Exercise objective:
Search the records for the string "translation" and copy every line in which it appears.

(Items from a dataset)

*** Block opens ***

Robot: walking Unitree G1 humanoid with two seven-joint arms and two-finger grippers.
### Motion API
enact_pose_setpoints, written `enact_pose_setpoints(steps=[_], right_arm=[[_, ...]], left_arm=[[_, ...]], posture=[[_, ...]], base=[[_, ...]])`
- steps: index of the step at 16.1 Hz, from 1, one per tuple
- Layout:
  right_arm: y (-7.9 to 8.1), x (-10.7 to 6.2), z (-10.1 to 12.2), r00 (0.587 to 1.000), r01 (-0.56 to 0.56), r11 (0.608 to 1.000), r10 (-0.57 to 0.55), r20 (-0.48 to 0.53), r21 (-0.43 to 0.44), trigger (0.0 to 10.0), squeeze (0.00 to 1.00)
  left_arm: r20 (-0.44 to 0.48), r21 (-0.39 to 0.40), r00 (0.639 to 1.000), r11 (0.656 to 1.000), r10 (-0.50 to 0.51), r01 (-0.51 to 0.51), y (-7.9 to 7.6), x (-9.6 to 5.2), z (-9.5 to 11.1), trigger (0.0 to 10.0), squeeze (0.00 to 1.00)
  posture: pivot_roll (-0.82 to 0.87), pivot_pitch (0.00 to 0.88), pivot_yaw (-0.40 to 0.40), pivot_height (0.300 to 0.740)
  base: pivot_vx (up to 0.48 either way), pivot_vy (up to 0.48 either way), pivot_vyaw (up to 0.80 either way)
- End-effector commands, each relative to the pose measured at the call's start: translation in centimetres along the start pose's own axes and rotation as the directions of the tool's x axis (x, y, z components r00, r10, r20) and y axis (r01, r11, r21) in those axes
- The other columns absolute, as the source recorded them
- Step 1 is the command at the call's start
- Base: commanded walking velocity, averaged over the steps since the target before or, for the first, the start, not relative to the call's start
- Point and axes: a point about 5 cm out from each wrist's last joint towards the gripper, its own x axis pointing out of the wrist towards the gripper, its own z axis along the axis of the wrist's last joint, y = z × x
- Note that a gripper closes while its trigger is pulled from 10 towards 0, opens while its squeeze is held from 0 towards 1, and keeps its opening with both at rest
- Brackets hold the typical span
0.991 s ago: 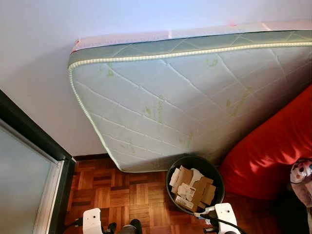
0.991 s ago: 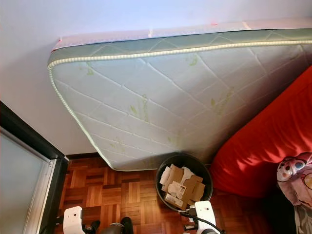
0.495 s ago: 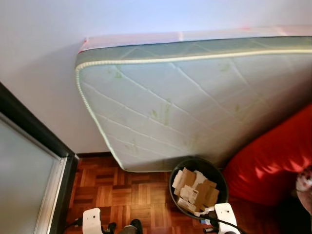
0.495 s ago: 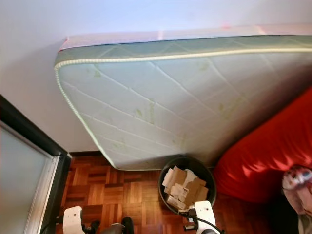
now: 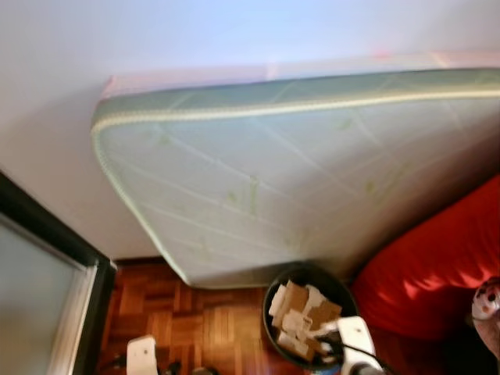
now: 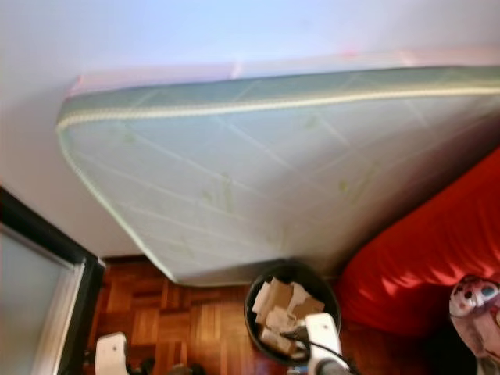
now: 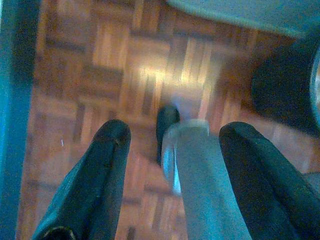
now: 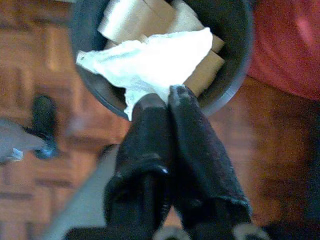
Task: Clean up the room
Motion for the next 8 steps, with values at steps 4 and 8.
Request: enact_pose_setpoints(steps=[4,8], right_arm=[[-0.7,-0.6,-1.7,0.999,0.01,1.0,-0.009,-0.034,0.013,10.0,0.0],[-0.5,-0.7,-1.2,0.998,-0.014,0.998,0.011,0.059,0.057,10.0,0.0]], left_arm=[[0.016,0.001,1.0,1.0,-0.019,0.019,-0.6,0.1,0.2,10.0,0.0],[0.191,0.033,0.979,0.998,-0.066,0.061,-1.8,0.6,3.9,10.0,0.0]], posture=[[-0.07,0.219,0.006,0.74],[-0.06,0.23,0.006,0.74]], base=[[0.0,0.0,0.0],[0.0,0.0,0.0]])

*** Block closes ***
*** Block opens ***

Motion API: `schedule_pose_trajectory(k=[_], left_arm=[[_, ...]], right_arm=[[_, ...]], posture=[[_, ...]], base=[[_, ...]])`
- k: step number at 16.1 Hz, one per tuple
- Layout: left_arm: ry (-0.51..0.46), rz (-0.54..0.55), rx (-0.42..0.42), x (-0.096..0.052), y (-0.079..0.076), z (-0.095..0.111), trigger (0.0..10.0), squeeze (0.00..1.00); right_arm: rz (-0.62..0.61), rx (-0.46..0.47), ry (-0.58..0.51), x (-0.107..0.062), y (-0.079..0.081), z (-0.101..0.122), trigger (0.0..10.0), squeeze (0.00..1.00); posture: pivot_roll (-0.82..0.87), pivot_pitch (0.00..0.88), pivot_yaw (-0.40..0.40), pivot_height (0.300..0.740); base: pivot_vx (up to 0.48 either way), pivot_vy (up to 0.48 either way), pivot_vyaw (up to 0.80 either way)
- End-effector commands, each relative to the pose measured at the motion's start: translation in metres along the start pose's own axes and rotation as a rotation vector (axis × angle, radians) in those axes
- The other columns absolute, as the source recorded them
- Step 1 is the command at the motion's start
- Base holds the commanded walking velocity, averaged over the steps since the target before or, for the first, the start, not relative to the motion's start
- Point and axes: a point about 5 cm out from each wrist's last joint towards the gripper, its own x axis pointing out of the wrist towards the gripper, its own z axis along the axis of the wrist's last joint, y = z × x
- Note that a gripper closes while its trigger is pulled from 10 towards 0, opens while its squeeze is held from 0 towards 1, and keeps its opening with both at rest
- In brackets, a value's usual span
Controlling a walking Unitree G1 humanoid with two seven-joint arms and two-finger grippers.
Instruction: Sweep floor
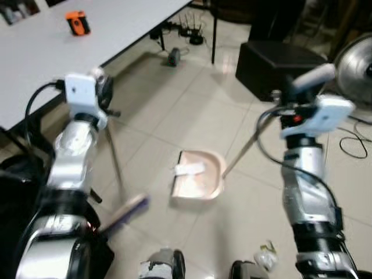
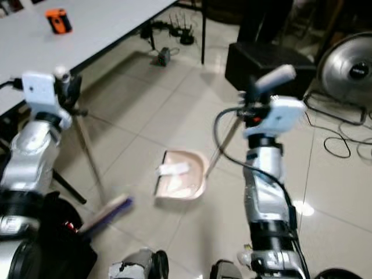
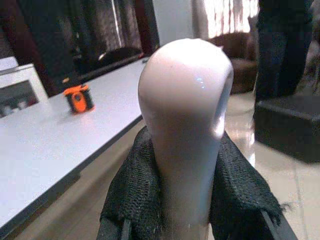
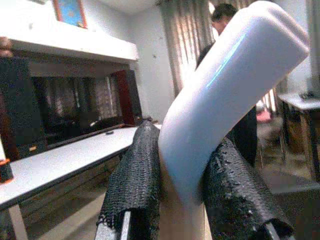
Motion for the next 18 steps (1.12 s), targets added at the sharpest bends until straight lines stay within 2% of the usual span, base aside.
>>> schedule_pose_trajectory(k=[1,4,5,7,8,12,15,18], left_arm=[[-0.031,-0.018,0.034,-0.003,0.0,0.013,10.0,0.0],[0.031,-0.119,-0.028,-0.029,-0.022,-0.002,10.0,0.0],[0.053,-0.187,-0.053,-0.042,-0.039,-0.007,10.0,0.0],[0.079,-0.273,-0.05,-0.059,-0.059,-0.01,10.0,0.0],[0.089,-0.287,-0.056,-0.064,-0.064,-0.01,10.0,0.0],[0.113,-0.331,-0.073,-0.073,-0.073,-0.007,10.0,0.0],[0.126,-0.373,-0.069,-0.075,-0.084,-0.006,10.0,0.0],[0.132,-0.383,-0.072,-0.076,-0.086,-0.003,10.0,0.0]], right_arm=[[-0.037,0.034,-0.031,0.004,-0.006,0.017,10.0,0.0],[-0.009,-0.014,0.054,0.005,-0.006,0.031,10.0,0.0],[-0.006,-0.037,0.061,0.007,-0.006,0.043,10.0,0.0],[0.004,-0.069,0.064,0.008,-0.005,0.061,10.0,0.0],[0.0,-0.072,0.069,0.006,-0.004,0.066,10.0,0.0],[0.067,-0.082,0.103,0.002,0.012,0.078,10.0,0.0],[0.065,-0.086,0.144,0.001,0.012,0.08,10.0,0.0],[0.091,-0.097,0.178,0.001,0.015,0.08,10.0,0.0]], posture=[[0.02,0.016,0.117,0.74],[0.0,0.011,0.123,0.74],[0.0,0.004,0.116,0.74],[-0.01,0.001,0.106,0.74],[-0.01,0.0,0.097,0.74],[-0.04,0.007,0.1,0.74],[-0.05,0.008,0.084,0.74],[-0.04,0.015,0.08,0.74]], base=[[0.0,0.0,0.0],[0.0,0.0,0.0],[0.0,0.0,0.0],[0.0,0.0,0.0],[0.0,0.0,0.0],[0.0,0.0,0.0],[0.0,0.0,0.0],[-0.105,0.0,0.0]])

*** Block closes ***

Answer for this exercise:
- End-effector commands, each relative to the pose measured at the call's start: translation in centimetres along the start pose's own axes and rotation as the directions of the tool's x axis (x, y, z components r00, r10, r20) and y axis (r01, r11, r21) in those axes
- End-effector commands, each relative to the pose measured at the motion's start: translation in metres along the start pose's own axes and rotation as a rotation vector (axis × angle, radians) in those axes

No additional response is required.